いつきさんに言われてなかったら、渡していたよ。
「いえ、結構です。聖女であるいつきさんから、直接えりかさんという巫女さんに渡すように言われていますので」
「私はこの教会で一番偉いのです。それを渡しなさい」
一番偉い?
聖女よりも?
シスターなのに?
「いえ、僕達はえりかさんに渡せと言われているんです。シスタークリス、貴女には渡すなと言われています」
「あんな強欲な女の言う事など聞かなくてもいいんです。私に渡しなさい!!」
「何を騒いでいる?」
僕とシスタークリスが言いあっていると、誰かが声をかけてくる。
この人は?
赤みがかかった黒髪で短髪の綺麗な女性。
気が強そうだけど、決してキツイわけではないきりっとした顔。
パッと見ただけでは女性と気付かないくらいの人だ。
でも着ている服は、リュウトの時にいつきさんが着ていた服に似ていて、スタイルは出るところが出ていて、腰も細い。紛れもなく美人さんだ。

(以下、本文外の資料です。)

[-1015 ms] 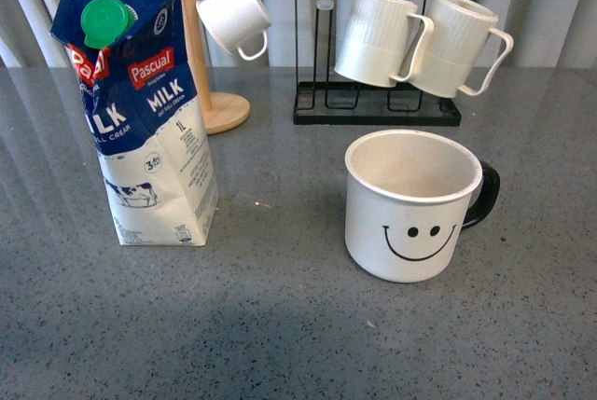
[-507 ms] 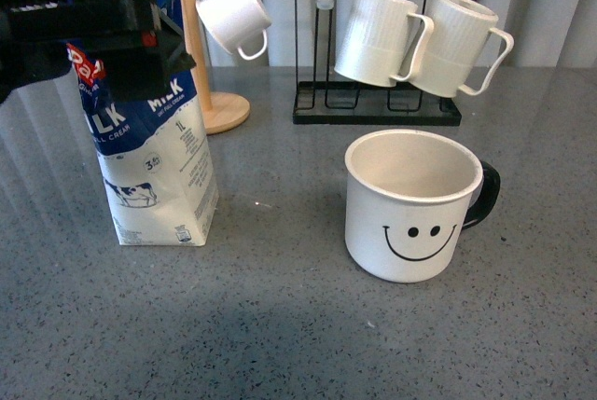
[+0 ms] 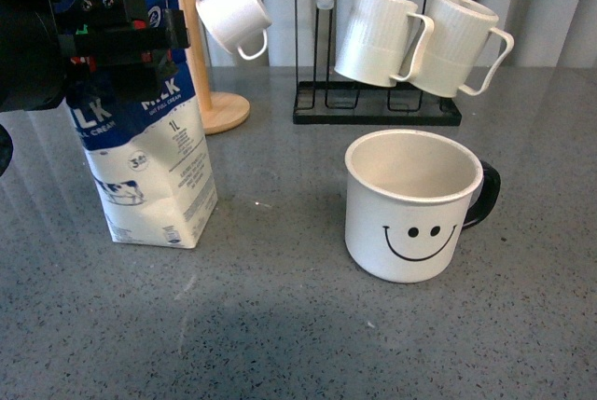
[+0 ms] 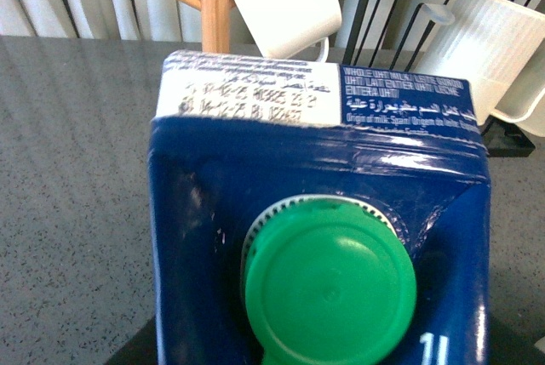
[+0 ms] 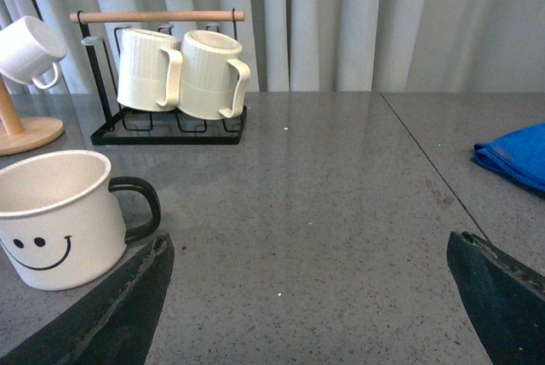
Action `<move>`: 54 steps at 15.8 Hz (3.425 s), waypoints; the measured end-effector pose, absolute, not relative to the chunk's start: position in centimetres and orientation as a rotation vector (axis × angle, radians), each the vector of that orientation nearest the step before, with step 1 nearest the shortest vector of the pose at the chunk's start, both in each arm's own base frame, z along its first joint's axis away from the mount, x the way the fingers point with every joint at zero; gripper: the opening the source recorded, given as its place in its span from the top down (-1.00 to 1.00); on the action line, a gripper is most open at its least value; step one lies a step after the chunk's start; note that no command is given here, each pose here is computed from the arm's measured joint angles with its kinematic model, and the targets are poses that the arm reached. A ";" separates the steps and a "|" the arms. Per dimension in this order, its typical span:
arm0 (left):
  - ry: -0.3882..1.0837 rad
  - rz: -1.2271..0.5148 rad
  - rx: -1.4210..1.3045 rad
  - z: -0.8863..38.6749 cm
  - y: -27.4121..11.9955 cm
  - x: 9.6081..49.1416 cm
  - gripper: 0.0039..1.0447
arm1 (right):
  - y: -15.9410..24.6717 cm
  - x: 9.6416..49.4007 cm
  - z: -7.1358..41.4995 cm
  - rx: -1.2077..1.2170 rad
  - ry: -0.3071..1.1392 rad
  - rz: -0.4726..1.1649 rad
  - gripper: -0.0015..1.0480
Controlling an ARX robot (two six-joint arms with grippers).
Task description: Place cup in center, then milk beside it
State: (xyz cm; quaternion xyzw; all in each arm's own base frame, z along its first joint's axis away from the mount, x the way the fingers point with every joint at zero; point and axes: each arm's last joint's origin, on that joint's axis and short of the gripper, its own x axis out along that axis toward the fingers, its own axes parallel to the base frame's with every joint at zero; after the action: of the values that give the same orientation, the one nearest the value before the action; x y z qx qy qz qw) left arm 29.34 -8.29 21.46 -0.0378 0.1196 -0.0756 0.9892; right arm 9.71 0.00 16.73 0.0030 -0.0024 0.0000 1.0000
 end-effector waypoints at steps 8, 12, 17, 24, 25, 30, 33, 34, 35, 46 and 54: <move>0.196 -0.144 -0.069 23.9 -9.5 26.8 0.92 | 0.0 9.7 16.7 0.006 -0.005 0.000 -0.87; 0.153 -0.190 -0.084 24.9 -12.3 25.5 0.93 | 0.0 9.7 16.7 0.006 -0.005 0.000 -0.87; 0.208 -0.209 -0.096 23.0 -15.3 25.5 0.93 | 0.0 9.7 16.7 0.006 -0.005 0.000 -0.87; 0.205 -0.184 -0.147 22.0 -16.8 26.2 0.93 | 0.0 9.7 16.7 0.006 -0.005 0.000 -0.87; 0.219 -0.187 -0.158 21.1 -17.5 26.5 0.93 | 0.0 9.7 16.7 0.006 -0.005 0.000 -0.87; 0.204 -0.163 -0.179 20.9 -17.9 26.8 0.91 | 0.0 9.7 16.7 0.006 -0.005 0.000 -0.87; 0.206 -0.160 -0.195 20.8 -18.1 26.6 0.66 | 0.0 9.7 16.7 0.006 -0.005 0.000 -0.87; 0.199 -0.167 -0.205 20.9 -18.3 26.5 0.48 | 0.0 9.7 16.7 0.006 -0.005 0.000 -0.87; 0.194 -0.173 -0.213 21.0 -18.5 26.4 0.27 | 0.0 9.7 16.7 0.006 -0.005 0.000 -0.87; 0.140 -0.279 -0.239 25.3 -16.5 24.8 -0.88 | 0.0 9.7 16.7 0.006 -0.005 0.000 -0.87; -0.047 -0.211 -0.134 31.4 -6.0 23.1 -0.88 | 0.0 9.7 16.7 0.006 -0.005 0.000 -0.87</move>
State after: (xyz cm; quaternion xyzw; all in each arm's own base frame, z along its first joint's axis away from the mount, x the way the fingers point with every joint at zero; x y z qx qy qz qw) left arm 23.11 -6.01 31.41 -0.0666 -0.0234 -0.1052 0.9919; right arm 9.71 0.00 16.73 0.0030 -0.0024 0.0000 1.0000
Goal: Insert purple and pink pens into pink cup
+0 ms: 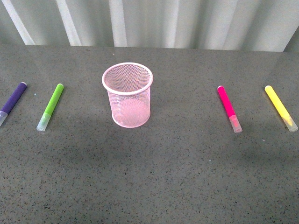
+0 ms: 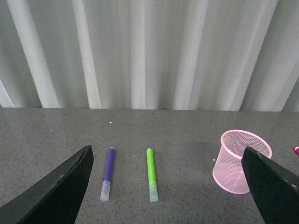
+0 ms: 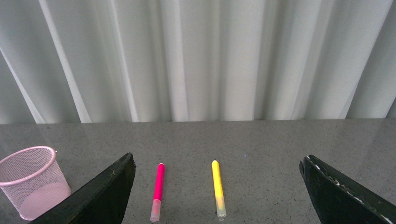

その女性はシスタークリスを無視して僕に話しかけてくる。
「いつき様から私に手紙があるんだって? 僧兵が慌てて教えてくれたから急いで来て正解だったよ」
この人が《えりか》さんなんだ。
「はい。でも、シスタークリスが手紙を寄越せとしつこいんです」
「そうなのか? シスタークリス。あんた、いつから聖女の手紙を横取りするほど偉くなったんだ? あんたはシスターの長ではあるが巫女では無いんだぞ。教会一番の古株とはいえどそこまでの権限は無いはずだが?」
「くっ……何を偉そうに……」
「偉そうにも何も実際私は巫女長だ。シスターであるあんたよりも偉いのは事実だ」
「わ、私も巫女ならば、えりかよりも!!」
「それはないな。あんたはセリティア様の声が聞こえなかった。それが全てだ」
今の話が本当だったのなら、巫女さんはセリティア様の声が聞こえるんだ。
シスタークリスはえりかさんを睨みながら教会の奥へと戻っていった。
「済まないな。アレは何を勘違いしているかは知らないが、自分が教会で一番偉いと思い込んでいるんだ。それよりもいつき様から手紙と聞いたのだが?」
「あ、これです」
「ふむ」
えりかさんは僕達の目の前で手紙を読み始める。
手紙を読み進めるごとに、えりかさんの表情は険しくなっていく。
「成る程……。やはり、いつき様が睨んでいた通りだったか……。しかし、アイツを捕らえるには証拠が足りないな……。仕方ない、クレイザー君に依頼しておくとしよう」
「クレイザー?」
「あぁ、君は勇者黒姫だろう? クレイザー君を知っているかは分からないが、私の幼馴染で彼も勇者なのだよ。最近、意味不明に光り始めたから有名になっているかもしれない……って、何故土下座をしようとしているんだ!?」
「い、いや……、く、クレイザーが光り始めたのは僕達が原因で……」
「ん? どう言う事だ?」
僕はクレイザーが光り始めた経緯を話す。
「そうか……あのバカはそんな事をしていたのか。君達が気にする必要はない。彼自身は自分が光輝くのを喜んでいたからね。ふむ、どちらにしても、クレイザー君は勇者としては少し配慮に欠けた行動をとったようだ。少し可愛がっておくとしよう」
そう言うと、えりかさんは少し楽しそうに笑った。
きっと可愛がるとは、言葉通りの意味じゃないんだろうな……。
「いつき様には、引き続き調査をしておくと伝えておいてくれないか? ソーパーの件も何かわかったら伝えるとしよう」
「はい。お願いします」
僕達はえりかさんと別れ、お昼からのお仕事へと向かった。